**Directions for this task**: Among the entries below, find each line holding "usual" and return it.

Extracted records:

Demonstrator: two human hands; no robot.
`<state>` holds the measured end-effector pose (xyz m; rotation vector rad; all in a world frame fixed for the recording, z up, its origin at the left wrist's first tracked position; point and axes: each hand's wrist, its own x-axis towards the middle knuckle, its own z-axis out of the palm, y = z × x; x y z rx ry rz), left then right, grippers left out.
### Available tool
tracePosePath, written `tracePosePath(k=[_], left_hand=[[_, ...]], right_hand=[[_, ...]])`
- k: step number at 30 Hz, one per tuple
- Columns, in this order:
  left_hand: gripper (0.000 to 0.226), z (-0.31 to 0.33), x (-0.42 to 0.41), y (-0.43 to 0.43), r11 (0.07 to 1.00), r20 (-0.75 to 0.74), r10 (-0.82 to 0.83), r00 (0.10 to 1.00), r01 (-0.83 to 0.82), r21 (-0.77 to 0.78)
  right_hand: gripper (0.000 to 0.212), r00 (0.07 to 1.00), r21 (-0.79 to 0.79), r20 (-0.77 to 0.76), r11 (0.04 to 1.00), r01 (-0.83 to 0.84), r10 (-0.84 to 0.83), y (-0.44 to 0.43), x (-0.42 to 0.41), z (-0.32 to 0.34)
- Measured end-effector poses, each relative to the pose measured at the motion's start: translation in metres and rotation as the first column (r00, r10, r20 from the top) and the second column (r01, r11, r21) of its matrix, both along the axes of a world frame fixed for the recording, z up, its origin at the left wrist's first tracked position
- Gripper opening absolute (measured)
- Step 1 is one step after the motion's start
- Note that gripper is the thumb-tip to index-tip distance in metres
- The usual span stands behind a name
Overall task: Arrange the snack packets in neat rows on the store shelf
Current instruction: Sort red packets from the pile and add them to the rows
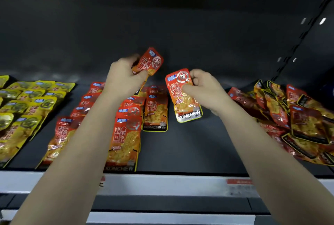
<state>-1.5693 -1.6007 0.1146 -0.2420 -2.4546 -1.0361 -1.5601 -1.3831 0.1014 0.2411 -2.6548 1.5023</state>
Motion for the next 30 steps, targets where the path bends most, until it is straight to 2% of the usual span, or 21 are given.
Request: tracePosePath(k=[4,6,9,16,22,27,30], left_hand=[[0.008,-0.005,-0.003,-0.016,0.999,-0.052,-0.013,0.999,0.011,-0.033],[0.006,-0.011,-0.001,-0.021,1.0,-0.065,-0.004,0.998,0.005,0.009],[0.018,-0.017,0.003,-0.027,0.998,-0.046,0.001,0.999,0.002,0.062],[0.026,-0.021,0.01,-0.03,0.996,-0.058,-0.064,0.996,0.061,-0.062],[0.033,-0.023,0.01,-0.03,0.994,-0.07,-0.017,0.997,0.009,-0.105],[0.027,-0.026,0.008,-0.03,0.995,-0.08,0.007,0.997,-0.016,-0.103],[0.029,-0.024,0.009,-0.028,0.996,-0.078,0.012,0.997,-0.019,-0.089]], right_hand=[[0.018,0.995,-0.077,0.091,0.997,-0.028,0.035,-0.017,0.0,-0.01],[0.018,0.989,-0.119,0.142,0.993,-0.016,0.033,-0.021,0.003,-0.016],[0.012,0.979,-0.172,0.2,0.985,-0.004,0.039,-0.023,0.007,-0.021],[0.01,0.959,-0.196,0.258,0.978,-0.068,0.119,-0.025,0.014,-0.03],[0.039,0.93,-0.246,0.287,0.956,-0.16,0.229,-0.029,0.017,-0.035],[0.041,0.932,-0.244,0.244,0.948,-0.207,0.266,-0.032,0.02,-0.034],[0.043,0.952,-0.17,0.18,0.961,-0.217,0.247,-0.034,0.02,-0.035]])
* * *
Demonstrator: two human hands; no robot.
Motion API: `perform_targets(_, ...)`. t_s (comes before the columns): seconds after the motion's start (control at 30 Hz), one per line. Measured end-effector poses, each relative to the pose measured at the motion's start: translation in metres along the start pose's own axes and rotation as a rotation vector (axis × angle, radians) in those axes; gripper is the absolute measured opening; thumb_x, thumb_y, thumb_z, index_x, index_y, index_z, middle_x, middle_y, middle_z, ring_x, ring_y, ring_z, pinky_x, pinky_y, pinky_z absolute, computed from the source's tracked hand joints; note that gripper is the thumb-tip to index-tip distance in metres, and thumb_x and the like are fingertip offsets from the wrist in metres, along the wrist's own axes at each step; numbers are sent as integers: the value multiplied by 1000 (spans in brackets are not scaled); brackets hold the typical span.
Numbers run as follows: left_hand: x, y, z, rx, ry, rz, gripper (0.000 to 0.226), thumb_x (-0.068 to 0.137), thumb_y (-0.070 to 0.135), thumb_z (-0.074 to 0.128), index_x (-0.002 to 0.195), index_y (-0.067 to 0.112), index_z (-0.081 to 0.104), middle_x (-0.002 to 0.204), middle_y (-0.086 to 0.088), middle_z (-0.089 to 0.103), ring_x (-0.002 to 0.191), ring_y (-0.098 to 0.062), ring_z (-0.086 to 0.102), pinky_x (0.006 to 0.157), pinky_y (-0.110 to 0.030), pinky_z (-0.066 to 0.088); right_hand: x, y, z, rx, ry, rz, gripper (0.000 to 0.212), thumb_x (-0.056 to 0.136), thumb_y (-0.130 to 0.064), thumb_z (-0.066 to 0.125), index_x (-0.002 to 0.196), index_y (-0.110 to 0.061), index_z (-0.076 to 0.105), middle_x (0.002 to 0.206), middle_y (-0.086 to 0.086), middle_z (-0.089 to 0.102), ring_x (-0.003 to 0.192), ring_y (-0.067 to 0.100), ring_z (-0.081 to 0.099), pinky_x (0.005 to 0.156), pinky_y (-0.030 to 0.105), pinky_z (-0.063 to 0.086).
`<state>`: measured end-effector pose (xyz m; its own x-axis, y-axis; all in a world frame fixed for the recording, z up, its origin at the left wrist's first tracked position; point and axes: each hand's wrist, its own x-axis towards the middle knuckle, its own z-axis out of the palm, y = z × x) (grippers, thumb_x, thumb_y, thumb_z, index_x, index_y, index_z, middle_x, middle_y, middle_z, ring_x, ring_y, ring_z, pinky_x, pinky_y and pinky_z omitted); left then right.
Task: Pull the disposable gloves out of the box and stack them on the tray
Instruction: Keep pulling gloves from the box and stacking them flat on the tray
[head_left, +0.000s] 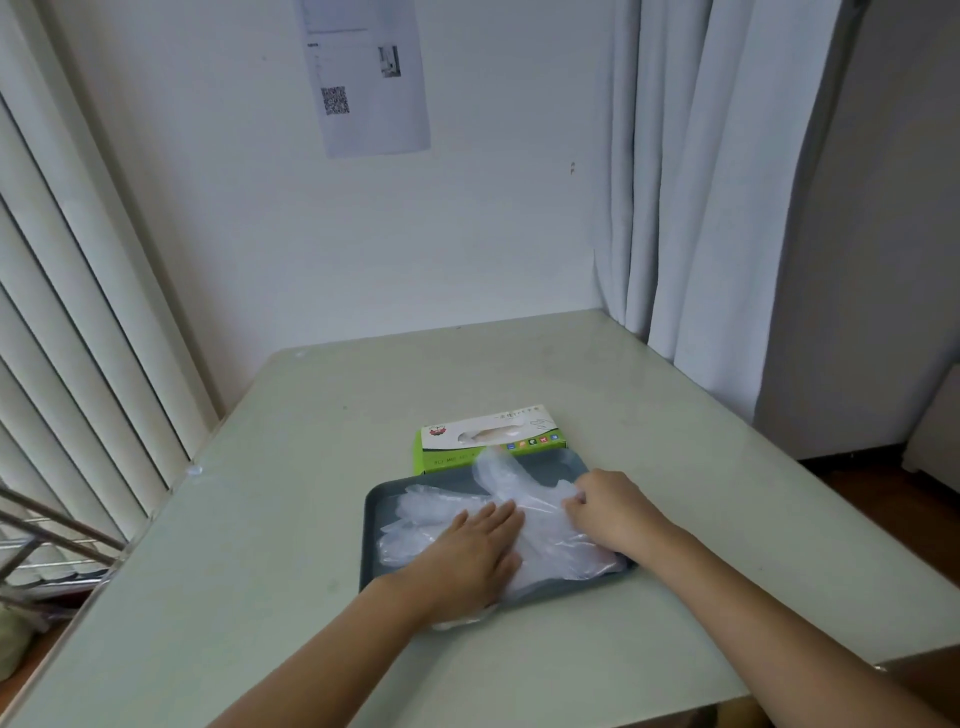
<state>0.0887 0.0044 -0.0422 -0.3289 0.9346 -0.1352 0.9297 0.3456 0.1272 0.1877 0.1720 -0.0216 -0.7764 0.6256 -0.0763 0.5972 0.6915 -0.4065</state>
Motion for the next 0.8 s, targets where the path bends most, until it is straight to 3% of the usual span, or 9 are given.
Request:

**Response area**:
- The usual span stands behind a name
Motion for the next 30 steps, targets where the path bends most, until it is straight to 2% of the usual span, or 21 are given.
Motion for the next 0.8 s, targets where the path bends most, until it is straight to 3% of the usual span, or 9 are given.

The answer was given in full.